El peligroso método que delincuentes utilizan para tomar el control de sus cuentas bancarias con solo hacer clic en un mensaje

En el mundo tecnológico abundan términos que muy pocas personas realmente conocen. Sin embargo, son de gran importancia, ya que permiten entender mejor cómo operan los ciberdelincuentes hoy en día y qué medidas tomar para evitar convertirse en una víctima. Uno de esos términos es el “bombardeo rápido de MFA”, una técnica que los expertos describen como un ataque diseñado para evadir la seguridad de la autenticación multifactor en los dispositivos.

Para que sea efectivo, los atacantes inundan a los usuarios con solicitudes MFA (autenticación multifactor) con el objetivo de que, por cansancio o confusión, acaben aceptando alguna de ellas y permitan el acceso al sistema. En definitiva, esta amenaza cibernética está en crecimiento y requiere que se tomen medidas para frenar su propagación.

“Con la adopción más amplia de la autenticación de múltiples factores para robustecer la seguridad de las cuentas, los actores de amenazas han desarrollado técnicas para atacar sistemáticamente a los usuarios con solicitudes de autenticación en un intento de obtener acceso. A través de repetidas solicitudes de inicio de sesión, los piratas informáticos intentan confundir o frustrar a los usuarios para que ingresen sus credenciales o aprueben una solicitud en un sitio o aplicación maliciosa”, explica la web Sílverfort.

Por eso es fundamental que las personas sean muy cuidadosas con sus contraseñas: sin darse cuenta pueden estar siendo manipuladas. Existen varias formas de MFA. Una de las más conocidas es el mensaje de texto con un código de un solo uso (OTP) que el usuario debe introducir para verificar su identidad.

Otros métodos son las aplicaciones de autenticación (por ejemplo Google Authenticator), las claves de seguridad físicas y la biometría (huella dactilar, reconocimiento facial o de voz). No obstante, ninguno de estos métodos está completamente exento de intentos de falsificación o abuso.

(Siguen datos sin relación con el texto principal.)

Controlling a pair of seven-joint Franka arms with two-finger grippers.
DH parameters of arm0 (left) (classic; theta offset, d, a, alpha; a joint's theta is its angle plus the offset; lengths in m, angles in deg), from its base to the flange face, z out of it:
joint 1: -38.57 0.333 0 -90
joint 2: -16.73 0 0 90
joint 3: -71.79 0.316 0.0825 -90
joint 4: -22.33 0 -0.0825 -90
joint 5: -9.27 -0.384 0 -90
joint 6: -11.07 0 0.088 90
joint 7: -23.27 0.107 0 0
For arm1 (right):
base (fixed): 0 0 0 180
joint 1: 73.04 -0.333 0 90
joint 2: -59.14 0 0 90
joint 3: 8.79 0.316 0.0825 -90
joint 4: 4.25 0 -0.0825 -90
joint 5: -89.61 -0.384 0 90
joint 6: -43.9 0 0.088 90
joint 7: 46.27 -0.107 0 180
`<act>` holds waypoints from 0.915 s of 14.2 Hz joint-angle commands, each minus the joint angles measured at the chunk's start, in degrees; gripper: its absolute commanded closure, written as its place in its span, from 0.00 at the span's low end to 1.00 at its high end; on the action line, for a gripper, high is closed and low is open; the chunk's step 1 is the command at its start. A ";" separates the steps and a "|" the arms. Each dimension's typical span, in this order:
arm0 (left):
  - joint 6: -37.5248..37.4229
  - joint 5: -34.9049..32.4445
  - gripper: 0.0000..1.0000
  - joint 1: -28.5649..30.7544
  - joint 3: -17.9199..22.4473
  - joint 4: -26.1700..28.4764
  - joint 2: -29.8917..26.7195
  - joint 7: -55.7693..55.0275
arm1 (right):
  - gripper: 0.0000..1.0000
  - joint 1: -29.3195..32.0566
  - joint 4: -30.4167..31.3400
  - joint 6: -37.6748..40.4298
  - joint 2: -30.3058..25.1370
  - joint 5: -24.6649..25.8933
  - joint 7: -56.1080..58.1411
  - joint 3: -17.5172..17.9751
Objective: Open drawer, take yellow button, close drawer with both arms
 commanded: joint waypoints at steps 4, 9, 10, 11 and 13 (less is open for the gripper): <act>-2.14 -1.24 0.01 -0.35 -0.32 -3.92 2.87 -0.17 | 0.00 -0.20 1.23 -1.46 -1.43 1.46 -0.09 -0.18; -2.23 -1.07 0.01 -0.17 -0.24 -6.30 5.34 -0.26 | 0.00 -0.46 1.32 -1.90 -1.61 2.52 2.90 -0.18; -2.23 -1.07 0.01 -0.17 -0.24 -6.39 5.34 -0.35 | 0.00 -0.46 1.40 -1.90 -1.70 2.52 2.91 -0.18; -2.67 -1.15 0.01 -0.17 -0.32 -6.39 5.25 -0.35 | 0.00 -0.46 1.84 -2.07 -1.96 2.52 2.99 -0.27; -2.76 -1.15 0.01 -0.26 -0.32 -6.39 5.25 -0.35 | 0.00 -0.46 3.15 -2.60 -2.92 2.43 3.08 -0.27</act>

El llamado “bombardeo” ocurre cuando el ciberdelincuente ya dispone del nombre de usuario y la contraseña de la víctima y utiliza automatización para lanzar múltiples intentos de inicio de sesión contra su cuenta. Cada intento genera una notificación MFA —en cualquiera de las formas citadas— y esa repetición es la que pone en riesgo al usuario.

Esta técnica se aprovecha de la psicología humana: el atacante busca agobiar al usuario hasta llevarlo a actuar por impulso, sin reflexionar. “El atacante continúa generando intentos de inicio de sesión a un ritmo rápido hasta que el usuario acepta un mensaje de MFA, ya sea de forma intencionada o accidental.

Aceptar un mensaje le da al criminal el código de autenticación que necesita para acceder a la cuenta del usuario. En este punto, el delincuente ha eludido la MFA y ha obtenido acceso completo”, explica la fuente mencionada.